While Gerson, theoretically, could have gone home and complained to his parents, also black, about him getting beat up, my despair could not leave my body. Because telling anyone about my own humiliation would mean outing my “fagness” as a truthful possibility.
This was a shame that had to be confined to my own world, safe from parental gaze.
Having an overtly popular sister going to the same school didn’t help. She would get boys’ phone calls and hold the social capital I never dared dream of.
And, by inevitable comparison, I witnessed how all my “handicapped nature” didn’t allow me to be every single day in my own home. She would have several of her friends over and play Monopoly while I locked myself in my room pretending the pictures on the wall were TV cameras, staring at this yet-to-be-discovered superstar as he put on his show.

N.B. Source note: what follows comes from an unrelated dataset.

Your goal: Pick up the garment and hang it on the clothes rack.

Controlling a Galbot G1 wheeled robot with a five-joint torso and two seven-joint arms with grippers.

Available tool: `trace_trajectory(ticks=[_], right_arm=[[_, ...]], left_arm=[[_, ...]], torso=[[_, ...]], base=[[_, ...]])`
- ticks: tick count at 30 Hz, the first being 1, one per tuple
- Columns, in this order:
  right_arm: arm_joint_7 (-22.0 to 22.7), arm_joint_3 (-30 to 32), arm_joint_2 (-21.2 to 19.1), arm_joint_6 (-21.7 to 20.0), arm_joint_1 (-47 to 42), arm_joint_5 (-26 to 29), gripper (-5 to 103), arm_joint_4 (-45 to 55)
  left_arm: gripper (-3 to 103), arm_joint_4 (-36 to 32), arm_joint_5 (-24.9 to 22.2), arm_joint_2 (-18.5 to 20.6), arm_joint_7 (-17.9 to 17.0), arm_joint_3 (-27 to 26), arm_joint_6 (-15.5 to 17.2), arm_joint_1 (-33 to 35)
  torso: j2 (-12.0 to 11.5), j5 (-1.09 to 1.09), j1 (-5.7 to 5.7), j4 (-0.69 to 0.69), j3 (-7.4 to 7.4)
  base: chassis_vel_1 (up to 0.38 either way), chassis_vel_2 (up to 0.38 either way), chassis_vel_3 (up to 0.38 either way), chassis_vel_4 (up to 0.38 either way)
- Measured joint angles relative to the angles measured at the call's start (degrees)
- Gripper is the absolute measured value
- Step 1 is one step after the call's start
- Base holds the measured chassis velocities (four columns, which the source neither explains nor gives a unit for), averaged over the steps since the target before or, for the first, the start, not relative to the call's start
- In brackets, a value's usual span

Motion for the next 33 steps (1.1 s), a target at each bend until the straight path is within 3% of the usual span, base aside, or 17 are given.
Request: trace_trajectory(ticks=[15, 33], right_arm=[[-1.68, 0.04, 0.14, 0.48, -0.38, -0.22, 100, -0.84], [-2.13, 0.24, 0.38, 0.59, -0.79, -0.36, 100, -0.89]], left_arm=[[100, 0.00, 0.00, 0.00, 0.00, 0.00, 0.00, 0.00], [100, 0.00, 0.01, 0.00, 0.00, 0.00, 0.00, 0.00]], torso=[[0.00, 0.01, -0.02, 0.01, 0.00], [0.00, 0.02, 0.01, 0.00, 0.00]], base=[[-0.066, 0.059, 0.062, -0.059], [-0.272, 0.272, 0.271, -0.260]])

As I grew up and realized attempting to be like my sister and to copy the way straight boys walked, talked and punched was useless, I discovered the bathroom stall as the perfect shield for social animosity.
And if I hugged my legs on top of the toilet bowl, no one would even be able to tell that it was me who was in the stall. This felt like the only way of completely abstracting exterior gaze.
No one could say I wasn’t beautiful because no one was noticing my existence. For all they knew, I could be smoking cigarettes with my nonexistent clique or playing soccer with my nonexistent buddies.
By the time I moved to America, I had learned to both better negotiate the social eye, my identity and appreciate the more tolerant, forgiving American gaze. Which formed a new problem in its own right: my existence had to be tolerated or forgiven?
The problem with being a gay child is that you assume not only that no one wants to look at you, play with you or kiss you, but that even when you grow up, they will keep on not desiring you. And you will remain a virgin forever.
And that any attempt to become a sexual being will just make you look even more pathetic because you simply weren’t supposed to exist. And beauty is never accidental.
But once you come out of the closet, you develop new eyes. And even if the eyes of the others continue to be the same, it doesn’t matter much, because you learn to select which gaze is worth recognition and which is mere symptom of ignorance.
You look back at your childhood and you see a ball of underdeveloped, underrated, wasted flesh, bleeding so constantly it felt like it was breathing. And you dust off the pain from your shoulder, develop your own sense of aesthetics and start existing from scratch.
Perhaps that is why so many gay men become obsessed with their appearance once they can actually handle being beautiful. Because for too long they had to attempt making their unwanted ugliness invisible.
And when you finally get laid (What? Someone actually wants to fuck me?), you just can’t stop. Which may explain another trend in gay men’s lives. Let me fuck as many guys as possible, perhaps one day I will convince myself that I am beautiful.
But the scar of having had to be an invisible child remains regardless of the amount of fucking. And any gaze feels like a good gaze, simply because they are acknowledging something in you that you thought you would never have.
And humans just don’t know what to do with recently acquired power.